■ Work required
Collect all lines containing the word "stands" from the data.

[Data extracted from a collection]
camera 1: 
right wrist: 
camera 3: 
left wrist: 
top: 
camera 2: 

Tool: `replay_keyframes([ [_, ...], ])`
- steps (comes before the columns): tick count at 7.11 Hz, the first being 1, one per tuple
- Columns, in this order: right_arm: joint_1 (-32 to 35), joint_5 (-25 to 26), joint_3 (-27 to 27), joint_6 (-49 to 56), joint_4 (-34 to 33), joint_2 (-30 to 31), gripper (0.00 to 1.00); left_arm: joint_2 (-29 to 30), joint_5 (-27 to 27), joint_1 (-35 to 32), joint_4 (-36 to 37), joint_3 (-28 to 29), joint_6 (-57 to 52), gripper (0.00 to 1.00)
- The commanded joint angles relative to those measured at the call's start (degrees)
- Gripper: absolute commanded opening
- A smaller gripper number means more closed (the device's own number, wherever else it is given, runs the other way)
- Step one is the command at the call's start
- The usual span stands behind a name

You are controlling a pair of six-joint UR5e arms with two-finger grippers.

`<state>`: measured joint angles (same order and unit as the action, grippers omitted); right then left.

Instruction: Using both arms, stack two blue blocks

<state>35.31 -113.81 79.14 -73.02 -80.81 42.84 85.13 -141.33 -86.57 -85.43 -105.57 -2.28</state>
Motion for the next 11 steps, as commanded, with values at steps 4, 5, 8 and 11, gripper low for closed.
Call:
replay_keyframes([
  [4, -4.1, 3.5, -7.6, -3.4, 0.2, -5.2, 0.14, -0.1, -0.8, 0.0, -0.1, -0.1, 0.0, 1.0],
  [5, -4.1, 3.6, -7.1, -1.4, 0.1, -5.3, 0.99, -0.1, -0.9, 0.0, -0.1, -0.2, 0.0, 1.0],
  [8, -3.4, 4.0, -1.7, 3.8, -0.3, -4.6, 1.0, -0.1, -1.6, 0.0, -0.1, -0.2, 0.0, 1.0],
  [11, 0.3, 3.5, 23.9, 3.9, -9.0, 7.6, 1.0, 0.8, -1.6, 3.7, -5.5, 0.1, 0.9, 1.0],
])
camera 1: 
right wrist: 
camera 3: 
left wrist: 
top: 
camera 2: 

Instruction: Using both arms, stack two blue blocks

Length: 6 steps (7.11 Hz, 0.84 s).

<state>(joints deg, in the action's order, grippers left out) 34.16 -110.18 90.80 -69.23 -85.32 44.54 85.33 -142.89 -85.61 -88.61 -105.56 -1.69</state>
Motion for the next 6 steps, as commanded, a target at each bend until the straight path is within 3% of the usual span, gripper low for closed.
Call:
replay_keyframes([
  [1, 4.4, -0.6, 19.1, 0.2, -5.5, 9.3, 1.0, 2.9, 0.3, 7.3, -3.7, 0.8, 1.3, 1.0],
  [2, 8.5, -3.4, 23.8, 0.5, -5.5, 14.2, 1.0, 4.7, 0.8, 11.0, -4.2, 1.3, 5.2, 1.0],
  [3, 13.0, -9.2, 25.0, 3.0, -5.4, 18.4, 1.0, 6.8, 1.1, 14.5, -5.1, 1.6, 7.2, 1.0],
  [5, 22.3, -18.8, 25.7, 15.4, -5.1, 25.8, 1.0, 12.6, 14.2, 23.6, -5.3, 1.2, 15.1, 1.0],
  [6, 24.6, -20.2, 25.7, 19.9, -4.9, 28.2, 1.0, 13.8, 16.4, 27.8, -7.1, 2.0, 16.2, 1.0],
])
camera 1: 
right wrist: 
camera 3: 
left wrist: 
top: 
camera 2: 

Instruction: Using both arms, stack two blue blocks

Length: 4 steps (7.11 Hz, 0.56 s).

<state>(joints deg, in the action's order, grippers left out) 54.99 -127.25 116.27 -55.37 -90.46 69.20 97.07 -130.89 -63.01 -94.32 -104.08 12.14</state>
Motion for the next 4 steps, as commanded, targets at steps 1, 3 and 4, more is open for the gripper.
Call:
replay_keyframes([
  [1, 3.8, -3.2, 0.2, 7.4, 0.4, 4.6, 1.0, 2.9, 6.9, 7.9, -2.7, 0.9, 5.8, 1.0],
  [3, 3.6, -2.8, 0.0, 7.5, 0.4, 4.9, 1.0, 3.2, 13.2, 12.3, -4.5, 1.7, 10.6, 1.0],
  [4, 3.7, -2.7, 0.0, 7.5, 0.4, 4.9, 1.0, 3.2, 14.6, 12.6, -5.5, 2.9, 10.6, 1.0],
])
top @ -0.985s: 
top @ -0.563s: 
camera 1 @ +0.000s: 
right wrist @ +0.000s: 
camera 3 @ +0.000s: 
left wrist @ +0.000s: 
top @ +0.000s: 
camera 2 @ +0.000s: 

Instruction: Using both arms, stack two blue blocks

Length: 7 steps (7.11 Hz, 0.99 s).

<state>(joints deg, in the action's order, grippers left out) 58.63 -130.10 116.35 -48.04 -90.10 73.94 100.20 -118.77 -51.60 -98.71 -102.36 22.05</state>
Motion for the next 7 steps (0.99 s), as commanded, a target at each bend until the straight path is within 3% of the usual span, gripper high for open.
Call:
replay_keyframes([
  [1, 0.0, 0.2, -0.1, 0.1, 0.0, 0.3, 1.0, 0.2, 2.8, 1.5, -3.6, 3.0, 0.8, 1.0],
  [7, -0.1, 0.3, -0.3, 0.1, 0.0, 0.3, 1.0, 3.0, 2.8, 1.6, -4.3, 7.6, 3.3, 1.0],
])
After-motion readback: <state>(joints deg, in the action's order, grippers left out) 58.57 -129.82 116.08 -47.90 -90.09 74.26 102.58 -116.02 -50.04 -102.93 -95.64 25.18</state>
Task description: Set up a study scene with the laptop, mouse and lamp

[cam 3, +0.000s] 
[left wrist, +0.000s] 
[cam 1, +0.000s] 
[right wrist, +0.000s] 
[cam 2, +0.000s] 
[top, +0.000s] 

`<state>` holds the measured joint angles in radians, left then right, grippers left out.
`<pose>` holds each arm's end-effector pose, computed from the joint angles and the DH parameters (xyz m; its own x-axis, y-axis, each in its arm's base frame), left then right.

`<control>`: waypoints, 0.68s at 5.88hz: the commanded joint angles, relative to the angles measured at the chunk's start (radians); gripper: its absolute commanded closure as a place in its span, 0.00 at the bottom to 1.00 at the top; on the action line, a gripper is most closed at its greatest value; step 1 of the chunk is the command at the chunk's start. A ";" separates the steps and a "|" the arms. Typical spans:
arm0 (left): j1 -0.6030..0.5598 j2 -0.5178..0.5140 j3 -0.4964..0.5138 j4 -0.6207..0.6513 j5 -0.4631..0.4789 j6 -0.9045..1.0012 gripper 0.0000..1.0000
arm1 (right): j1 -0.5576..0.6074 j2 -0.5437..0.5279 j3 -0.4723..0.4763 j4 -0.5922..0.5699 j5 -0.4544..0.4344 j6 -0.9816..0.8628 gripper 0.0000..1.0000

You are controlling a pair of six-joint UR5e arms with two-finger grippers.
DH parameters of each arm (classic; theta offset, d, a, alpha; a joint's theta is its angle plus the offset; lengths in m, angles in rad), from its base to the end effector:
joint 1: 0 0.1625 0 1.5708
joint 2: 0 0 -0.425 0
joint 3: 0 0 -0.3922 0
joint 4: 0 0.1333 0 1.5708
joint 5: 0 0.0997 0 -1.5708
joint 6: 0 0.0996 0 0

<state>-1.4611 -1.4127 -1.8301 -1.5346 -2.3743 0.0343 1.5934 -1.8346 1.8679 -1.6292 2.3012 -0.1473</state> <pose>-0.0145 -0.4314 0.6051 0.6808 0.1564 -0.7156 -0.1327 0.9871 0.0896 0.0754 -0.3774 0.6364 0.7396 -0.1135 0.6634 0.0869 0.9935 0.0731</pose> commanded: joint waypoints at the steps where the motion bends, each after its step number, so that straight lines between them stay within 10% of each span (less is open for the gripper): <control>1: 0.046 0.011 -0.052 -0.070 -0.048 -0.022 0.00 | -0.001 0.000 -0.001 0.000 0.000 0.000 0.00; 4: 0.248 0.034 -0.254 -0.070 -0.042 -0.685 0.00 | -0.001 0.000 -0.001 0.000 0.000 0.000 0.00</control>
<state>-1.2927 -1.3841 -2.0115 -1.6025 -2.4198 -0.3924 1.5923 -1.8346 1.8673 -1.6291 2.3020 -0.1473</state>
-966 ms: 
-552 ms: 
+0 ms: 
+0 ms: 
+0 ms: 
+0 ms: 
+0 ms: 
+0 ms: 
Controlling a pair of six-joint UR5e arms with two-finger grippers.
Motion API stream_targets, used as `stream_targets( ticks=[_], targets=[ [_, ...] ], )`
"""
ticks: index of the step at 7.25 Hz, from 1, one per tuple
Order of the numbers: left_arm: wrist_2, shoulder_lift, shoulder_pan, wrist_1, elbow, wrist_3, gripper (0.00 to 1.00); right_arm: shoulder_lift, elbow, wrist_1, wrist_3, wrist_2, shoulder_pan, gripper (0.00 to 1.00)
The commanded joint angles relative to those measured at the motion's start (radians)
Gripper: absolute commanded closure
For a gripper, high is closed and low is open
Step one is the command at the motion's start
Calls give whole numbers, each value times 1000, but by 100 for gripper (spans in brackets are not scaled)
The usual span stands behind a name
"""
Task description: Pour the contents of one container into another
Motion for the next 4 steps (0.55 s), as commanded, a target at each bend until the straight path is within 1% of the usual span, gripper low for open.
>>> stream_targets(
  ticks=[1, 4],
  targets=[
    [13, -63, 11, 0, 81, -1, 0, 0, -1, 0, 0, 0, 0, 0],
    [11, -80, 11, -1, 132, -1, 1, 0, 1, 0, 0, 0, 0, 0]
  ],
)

■ Response to this exercise
- The usual span stands behind a name
The usual span stands behind a name

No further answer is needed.